Gina Janeiro was named managing shareholder of Jackson Lewis’ Minneapolis office July 1 of this year. She is one of the few women managing partners in Minnesota. Being part of a 765-lawyer firm with offices around the country has its own unique features. There are no shortage of resources to draw from and people to call for guidance. This year alone, Jackson Lewis has named six women managing shareholders firmwide.
But, because Minneapolis is a smaller office, she is well versed in what cases her colleagues are working on and where they are. She also maintains a full-time practice and serves as litigation manager of the office.
She meets regularly with existing or potentials clients for business development and with attorneys about potential lateral hires.
She replaced David Duddleston, who served as managing partner for 15 years. She is learning to balance her new duties.
“I’m very hands-on,” she said. “Part of that is because I am new to the job and I want to learn how things work, and the other part is I want to know that what needs to get done, gets done. My first responsibility is to my clients, but the role as I see it is to grow this office and mentor the people here as well.”
Talking it up
Bill Griffith is the president of Larkin Hoffman in Bloomington. He estimated that the leadership role takes about 25 percent of his time, often before or after work, and he focuses on three areas: business development, recruitment and retention. The firm now has the largest business development staff in its history.
Griffith says he never wants to hear a client say, “I didn’t know you did mergers and acquisitions or health care work.” So, he likes to start the regular shareholder meetings by having attorneys talk about what they are up to.
“Who has the big deal to talk about, or just won a big case, or got a bill passed? We have to always be talking about what we do and what we do well,” he said.

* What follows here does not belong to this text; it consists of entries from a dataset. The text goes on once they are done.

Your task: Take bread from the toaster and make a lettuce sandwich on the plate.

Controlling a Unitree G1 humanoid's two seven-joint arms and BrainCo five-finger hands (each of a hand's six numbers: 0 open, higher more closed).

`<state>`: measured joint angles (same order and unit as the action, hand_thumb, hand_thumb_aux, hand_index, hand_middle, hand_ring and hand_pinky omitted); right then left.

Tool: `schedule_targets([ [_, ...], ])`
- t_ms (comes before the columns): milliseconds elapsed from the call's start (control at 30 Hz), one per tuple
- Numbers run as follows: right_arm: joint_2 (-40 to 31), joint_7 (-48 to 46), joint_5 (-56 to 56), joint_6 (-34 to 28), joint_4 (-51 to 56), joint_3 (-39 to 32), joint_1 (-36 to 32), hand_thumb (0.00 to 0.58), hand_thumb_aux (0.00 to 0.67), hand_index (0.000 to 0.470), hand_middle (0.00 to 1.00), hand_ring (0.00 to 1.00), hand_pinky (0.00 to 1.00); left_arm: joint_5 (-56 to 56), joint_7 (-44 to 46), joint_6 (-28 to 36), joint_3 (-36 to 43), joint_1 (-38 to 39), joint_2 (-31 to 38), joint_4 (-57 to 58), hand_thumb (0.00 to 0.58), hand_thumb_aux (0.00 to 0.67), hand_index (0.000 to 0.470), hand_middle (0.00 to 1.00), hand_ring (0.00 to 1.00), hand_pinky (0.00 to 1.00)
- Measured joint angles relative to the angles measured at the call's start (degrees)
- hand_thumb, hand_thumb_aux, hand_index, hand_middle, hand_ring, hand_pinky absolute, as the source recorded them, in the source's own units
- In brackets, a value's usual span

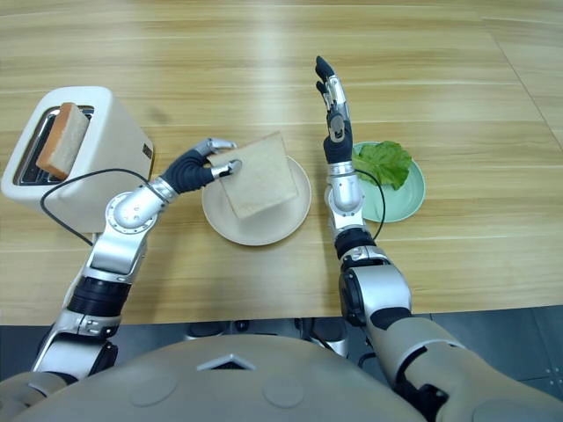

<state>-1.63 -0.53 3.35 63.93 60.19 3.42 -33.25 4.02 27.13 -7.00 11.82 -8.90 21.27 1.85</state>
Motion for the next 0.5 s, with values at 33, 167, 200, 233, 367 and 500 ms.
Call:
schedule_targets([
  [33,-0.05,0.01,-0.01,0.01,-0.01,0.01,0.0,0.0,0.0,0.0,0.0,0.0,0.0,0.59,0.25,-0.31,0.61,-0.78,-0.03,2.47,0.58,0.67,0.46,1.0,1.0,1.0],
  [167,-0.17,0.17,0.33,0.01,0.03,-0.05,0.0,0.0,0.0,0.0,0.0,0.0,0.0,2.9,0.34,-2.37,1.84,-3.52,-0.12,9.23,0.58,0.67,0.46,1.0,1.0,1.0],
  [200,-0.23,0.22,0.52,0.02,0.02,-0.07,0.0,0.0,0.0,0.0,0.0,0.0,0.0,3.43,0.36,-3.01,2.32,-4.02,-0.14,10.63,0.58,0.67,0.46,1.0,1.0,1.0],
  [233,-0.23,0.26,0.62,0.02,0.03,-0.1,0.0,0.0,0.0,0.0,0.0,0.0,0.0,3.91,0.35,-3.6,2.73,-4.36,-0.13,11.8,0.58,0.67,0.46,1.0,1.0,1.0],
  [367,-0.25,0.51,0.75,0.02,0.06,-0.16,0.0,0.0,0.0,0.0,0.0,0.0,0.0,6.61,0.3,-5.83,3.78,-6.45,0.45,16.03,0.58,0.67,0.46,1.0,1.0,1.0],
  [500,-0.22,0.6,0.78,0.02,0.08,-0.21,0.0,0.0,0.0,0.0,0.0,0.0,0.0,7.49,1.88,-7.48,4.03,-8.77,1.69,16.59,0.58,0.67,0.46,1.0,1.0,1.0],
])
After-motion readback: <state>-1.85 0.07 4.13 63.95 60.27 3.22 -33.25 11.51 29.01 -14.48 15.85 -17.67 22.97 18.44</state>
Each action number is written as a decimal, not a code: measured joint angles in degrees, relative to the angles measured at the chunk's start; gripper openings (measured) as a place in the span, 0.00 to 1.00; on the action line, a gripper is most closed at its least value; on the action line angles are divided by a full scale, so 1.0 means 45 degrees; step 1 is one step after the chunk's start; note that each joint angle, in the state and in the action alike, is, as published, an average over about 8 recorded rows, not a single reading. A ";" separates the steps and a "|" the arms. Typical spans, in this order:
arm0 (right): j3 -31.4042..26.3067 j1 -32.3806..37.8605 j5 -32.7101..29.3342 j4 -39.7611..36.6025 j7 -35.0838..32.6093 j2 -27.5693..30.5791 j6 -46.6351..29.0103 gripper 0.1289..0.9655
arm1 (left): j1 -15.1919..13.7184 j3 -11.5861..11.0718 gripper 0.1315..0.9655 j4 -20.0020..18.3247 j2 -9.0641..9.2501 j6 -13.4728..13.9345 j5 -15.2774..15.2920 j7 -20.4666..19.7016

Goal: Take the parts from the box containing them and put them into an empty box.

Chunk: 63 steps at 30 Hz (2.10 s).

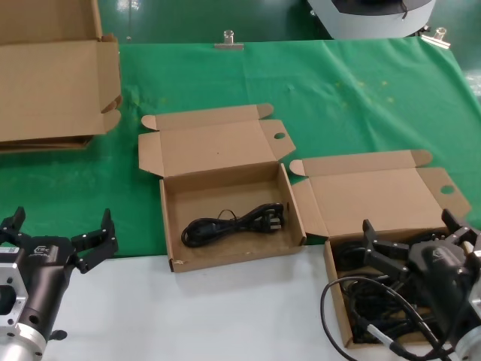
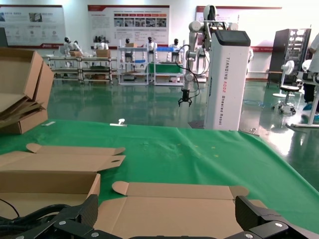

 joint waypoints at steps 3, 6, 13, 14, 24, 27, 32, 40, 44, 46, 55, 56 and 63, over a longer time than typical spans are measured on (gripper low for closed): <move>0.0000 0.0000 0.0000 0.0000 0.0000 0.0000 0.0000 1.00 | 0.0000 0.0000 1.00 0.0000 0.0000 0.0000 0.0000 0.0000; 0.0000 0.0000 0.0000 0.0000 0.0000 0.0000 0.0000 1.00 | 0.0000 0.0000 1.00 0.0000 0.0000 0.0000 0.0000 0.0000; 0.0000 0.0000 0.0000 0.0000 0.0000 0.0000 0.0000 1.00 | 0.0000 0.0000 1.00 0.0000 0.0000 0.0000 0.0000 0.0002; 0.0000 0.0000 0.0000 0.0000 0.0000 0.0000 0.0000 1.00 | 0.0000 0.0000 1.00 0.0000 0.0000 0.0000 0.0000 0.0003; 0.0000 0.0000 0.0000 0.0000 0.0000 0.0000 0.0000 1.00 | 0.0000 0.0000 1.00 0.0000 0.0000 0.0000 0.0000 0.0004; 0.0000 0.0000 0.0000 0.0000 0.0000 0.0000 0.0000 1.00 | 0.0000 0.0000 1.00 0.0000 0.0000 0.0000 0.0000 0.0003; 0.0000 0.0000 0.0000 0.0000 0.0000 0.0000 0.0000 1.00 | 0.0000 0.0000 1.00 0.0000 0.0000 0.0000 0.0000 0.0002; 0.0000 0.0000 0.0000 0.0000 0.0000 0.0000 0.0000 1.00 | 0.0000 0.0000 1.00 0.0000 0.0000 0.0000 0.0000 0.0002; 0.0000 0.0000 0.0000 0.0000 0.0000 0.0000 0.0000 1.00 | 0.0000 0.0000 1.00 0.0000 0.0000 0.0000 0.0000 0.0002; 0.0000 0.0000 0.0000 0.0000 0.0000 0.0000 0.0000 1.00 | 0.0000 0.0000 1.00 0.0000 0.0000 0.0000 0.0000 0.0002; 0.0000 0.0000 0.0000 0.0000 0.0000 0.0000 0.0000 1.00 | 0.0000 0.0000 1.00 0.0000 0.0000 0.0000 0.0000 0.0002; 0.0000 0.0000 0.0000 0.0000 0.0000 0.0000 0.0000 1.00 | 0.0000 0.0000 1.00 0.0000 0.0000 0.0000 0.0000 0.0002; 0.0000 0.0000 0.0000 0.0000 0.0000 0.0000 0.0000 1.00 | 0.0000 0.0000 1.00 0.0000 0.0000 0.0000 0.0000 0.0002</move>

Bruce Mooty has been in law firm management for most of the past 20 years. He was the longtime managing partner at Gray Plant Mooty in Minneapolis and then stepped aside in 2007. He returned to the role after his successor Tamara Hjelle Olsen was diagnosed with cancer and eventually died in 2011. Dave Bahls is co-managing officer of the firm.
Mooty said for the manager to be effective in the role, the law firm must appreciate the value of leadership and look at it for the subjective benefit it brings. At larger firms, someone who goes into management is likely to sacrifice the time they can spend on client matters and transition some of their practice. There is a risk that the practice will suffer when they return to it. That risk can often force qualified people away from the role because they don’t want to hear the grumbles from their colleagues when it comes time to dole out compensation.
“Not all firms value management in the same way. It’s hard to point to a strategic direction and say it’s worth X dollars, the way you can on a balance sheet. It’s not quantifiable,” he said. “Once people know what it takes to run the firm, and the sacrifices it takes to do so, they appreciate what the job entails.”
He said that firm compensates lawyers and staff based on the contributions each individual makes, and “there are a lot of ways to make contributions that isn’t solely through billables,” he said.
Identifying and grooming the next generation of firm leadership is a big part of the job, Mooty said.
“I spent a year and a half working on the transition with Tamara, and we fully expected her to be in the role for a long time. Now we are trying to chart the course we will have next, and that means looking at who people are, what their desires are, and what point they are at in their career? It is a critical function for the firm,” he said.